Prompt: Your answer should consist of the listing, repeated exactly.

....

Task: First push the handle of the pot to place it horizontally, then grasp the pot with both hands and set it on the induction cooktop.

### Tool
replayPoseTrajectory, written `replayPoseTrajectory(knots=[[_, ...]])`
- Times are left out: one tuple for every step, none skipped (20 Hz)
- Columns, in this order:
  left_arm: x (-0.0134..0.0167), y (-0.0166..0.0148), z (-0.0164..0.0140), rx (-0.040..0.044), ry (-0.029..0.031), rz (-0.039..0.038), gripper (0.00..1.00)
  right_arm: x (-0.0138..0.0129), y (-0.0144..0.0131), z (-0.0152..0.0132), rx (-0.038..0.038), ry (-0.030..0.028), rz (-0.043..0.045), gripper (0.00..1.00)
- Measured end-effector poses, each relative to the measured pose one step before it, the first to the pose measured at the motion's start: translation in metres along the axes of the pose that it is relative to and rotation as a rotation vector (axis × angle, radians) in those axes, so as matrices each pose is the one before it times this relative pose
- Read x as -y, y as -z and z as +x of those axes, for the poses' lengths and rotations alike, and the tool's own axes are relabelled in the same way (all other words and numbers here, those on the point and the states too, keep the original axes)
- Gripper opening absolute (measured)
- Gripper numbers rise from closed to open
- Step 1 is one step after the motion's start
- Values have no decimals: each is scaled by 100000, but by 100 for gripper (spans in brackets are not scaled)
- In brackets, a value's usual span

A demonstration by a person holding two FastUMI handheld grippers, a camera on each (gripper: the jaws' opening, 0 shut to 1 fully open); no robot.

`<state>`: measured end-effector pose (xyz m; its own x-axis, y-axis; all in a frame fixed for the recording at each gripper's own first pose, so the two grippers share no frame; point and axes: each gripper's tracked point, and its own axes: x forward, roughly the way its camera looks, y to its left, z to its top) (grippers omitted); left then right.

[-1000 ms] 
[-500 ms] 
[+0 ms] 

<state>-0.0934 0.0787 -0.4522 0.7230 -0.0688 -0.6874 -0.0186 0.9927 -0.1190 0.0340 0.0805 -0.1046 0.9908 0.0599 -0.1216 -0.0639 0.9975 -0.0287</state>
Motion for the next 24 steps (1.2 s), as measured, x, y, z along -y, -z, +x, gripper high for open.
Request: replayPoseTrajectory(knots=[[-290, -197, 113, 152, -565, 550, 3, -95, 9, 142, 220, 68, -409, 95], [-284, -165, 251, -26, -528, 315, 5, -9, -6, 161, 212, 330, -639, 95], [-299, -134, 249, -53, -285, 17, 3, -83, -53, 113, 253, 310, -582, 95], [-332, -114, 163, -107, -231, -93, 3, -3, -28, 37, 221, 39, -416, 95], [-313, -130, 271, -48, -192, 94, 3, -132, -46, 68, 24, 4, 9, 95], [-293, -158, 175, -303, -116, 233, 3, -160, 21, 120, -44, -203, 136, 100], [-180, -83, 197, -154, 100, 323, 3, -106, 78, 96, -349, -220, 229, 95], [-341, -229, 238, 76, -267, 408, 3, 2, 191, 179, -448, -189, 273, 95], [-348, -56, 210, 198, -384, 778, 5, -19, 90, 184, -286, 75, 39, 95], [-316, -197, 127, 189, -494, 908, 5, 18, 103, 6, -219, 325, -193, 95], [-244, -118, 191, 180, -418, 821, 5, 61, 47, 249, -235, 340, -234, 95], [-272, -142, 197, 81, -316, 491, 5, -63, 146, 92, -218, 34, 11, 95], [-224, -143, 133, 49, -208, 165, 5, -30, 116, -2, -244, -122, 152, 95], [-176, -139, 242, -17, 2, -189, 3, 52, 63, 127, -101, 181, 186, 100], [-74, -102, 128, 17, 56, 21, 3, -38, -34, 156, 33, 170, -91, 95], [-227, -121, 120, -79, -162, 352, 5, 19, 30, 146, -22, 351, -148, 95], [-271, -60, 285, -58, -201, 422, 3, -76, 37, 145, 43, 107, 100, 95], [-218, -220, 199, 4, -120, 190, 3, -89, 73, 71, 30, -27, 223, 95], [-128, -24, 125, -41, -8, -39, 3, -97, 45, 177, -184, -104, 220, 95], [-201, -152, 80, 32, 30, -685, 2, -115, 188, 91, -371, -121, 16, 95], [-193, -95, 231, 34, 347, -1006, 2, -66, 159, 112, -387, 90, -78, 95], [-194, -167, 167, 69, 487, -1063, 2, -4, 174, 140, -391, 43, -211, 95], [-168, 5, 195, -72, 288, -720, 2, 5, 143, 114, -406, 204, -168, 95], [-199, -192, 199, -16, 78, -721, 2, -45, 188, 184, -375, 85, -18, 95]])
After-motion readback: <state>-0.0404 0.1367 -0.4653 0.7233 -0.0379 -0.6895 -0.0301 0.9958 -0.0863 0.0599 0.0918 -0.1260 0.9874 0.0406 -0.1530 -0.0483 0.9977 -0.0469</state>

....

Exercise answer:
Task: First push the handle of the pot to place it horizontally, then grasp the pot with both hands and set it on the induction cooktop.

### Tool
replayPoseTrajectory, written `replayPoseTrajectory(knots=[[_, ...]])`
- Times are left out: one tuple for every step, none skipped (20 Hz)
- Columns, in this order:
  left_arm: x (-0.0134..0.0167), y (-0.0166..0.0148), z (-0.0164..0.0140), rx (-0.040..0.044), ry (-0.029..0.031), rz (-0.039..0.038), gripper (0.00..1.00)
  right_arm: x (-0.0138..0.0129), y (-0.0144..0.0131), z (-0.0152..0.0132), rx (-0.038..0.038), ry (-0.030..0.028), rz (-0.043..0.045), gripper (0.00..1.00)
- Measured end-effector poses, each relative to the measured pose one step before it, the first to the pose measured at the motion's start: translation in metres along the axes of the pose that it is relative to and rotation as a rotation vector (axis × angle, radians) in those axes, so as matrices each pose is the one before it times this relative pose
- Read x as -y, y as -z and z as +x of those axes, for the poses' lengths and rotations alike, and the tool's own axes are relabelled in the same way (all other words and numbers here, those on the point and the states too, keep the original axes)
- Gripper opening absolute (measured)
- Gripper numbers rise from closed to open
- Step 1 is one step after the motion's start
- Values have no decimals: each is scaled by 100000, but by 100 for gripper (spans in brackets are not scaled)
- In brackets, a value's usual span

A demonstration by a person holding two FastUMI handheld grippers, a camera on each (gripper: the jaws' opening, 0 shut to 1 fully open); no robot.

`<state>`: measured end-effector pose (xyz m; its own x-axis, y-axis; all in a frame fixed for the recording at each gripper's own first pose, so the two grippers share no frame; point and axes: each gripper's tracked point, and its own axes: x forward, roughly the way its camera looks, y to its left, z to its top) (grippers omitted); left then right.

[-1000 ms] 
[-500 ms] 
[+0 ms] 

<state>-0.0934 0.0787 -0.4522 0.7230 -0.0688 -0.6874 -0.0186 0.9927 -0.1190 0.0340 0.0805 -0.1046 0.9908 0.0599 -0.1216 -0.0639 0.9975 -0.0287</state>
Motion for the next 24 steps (1.2 s), as measured, x, y, z along -y, -z, +x, gripper high for open.
Request: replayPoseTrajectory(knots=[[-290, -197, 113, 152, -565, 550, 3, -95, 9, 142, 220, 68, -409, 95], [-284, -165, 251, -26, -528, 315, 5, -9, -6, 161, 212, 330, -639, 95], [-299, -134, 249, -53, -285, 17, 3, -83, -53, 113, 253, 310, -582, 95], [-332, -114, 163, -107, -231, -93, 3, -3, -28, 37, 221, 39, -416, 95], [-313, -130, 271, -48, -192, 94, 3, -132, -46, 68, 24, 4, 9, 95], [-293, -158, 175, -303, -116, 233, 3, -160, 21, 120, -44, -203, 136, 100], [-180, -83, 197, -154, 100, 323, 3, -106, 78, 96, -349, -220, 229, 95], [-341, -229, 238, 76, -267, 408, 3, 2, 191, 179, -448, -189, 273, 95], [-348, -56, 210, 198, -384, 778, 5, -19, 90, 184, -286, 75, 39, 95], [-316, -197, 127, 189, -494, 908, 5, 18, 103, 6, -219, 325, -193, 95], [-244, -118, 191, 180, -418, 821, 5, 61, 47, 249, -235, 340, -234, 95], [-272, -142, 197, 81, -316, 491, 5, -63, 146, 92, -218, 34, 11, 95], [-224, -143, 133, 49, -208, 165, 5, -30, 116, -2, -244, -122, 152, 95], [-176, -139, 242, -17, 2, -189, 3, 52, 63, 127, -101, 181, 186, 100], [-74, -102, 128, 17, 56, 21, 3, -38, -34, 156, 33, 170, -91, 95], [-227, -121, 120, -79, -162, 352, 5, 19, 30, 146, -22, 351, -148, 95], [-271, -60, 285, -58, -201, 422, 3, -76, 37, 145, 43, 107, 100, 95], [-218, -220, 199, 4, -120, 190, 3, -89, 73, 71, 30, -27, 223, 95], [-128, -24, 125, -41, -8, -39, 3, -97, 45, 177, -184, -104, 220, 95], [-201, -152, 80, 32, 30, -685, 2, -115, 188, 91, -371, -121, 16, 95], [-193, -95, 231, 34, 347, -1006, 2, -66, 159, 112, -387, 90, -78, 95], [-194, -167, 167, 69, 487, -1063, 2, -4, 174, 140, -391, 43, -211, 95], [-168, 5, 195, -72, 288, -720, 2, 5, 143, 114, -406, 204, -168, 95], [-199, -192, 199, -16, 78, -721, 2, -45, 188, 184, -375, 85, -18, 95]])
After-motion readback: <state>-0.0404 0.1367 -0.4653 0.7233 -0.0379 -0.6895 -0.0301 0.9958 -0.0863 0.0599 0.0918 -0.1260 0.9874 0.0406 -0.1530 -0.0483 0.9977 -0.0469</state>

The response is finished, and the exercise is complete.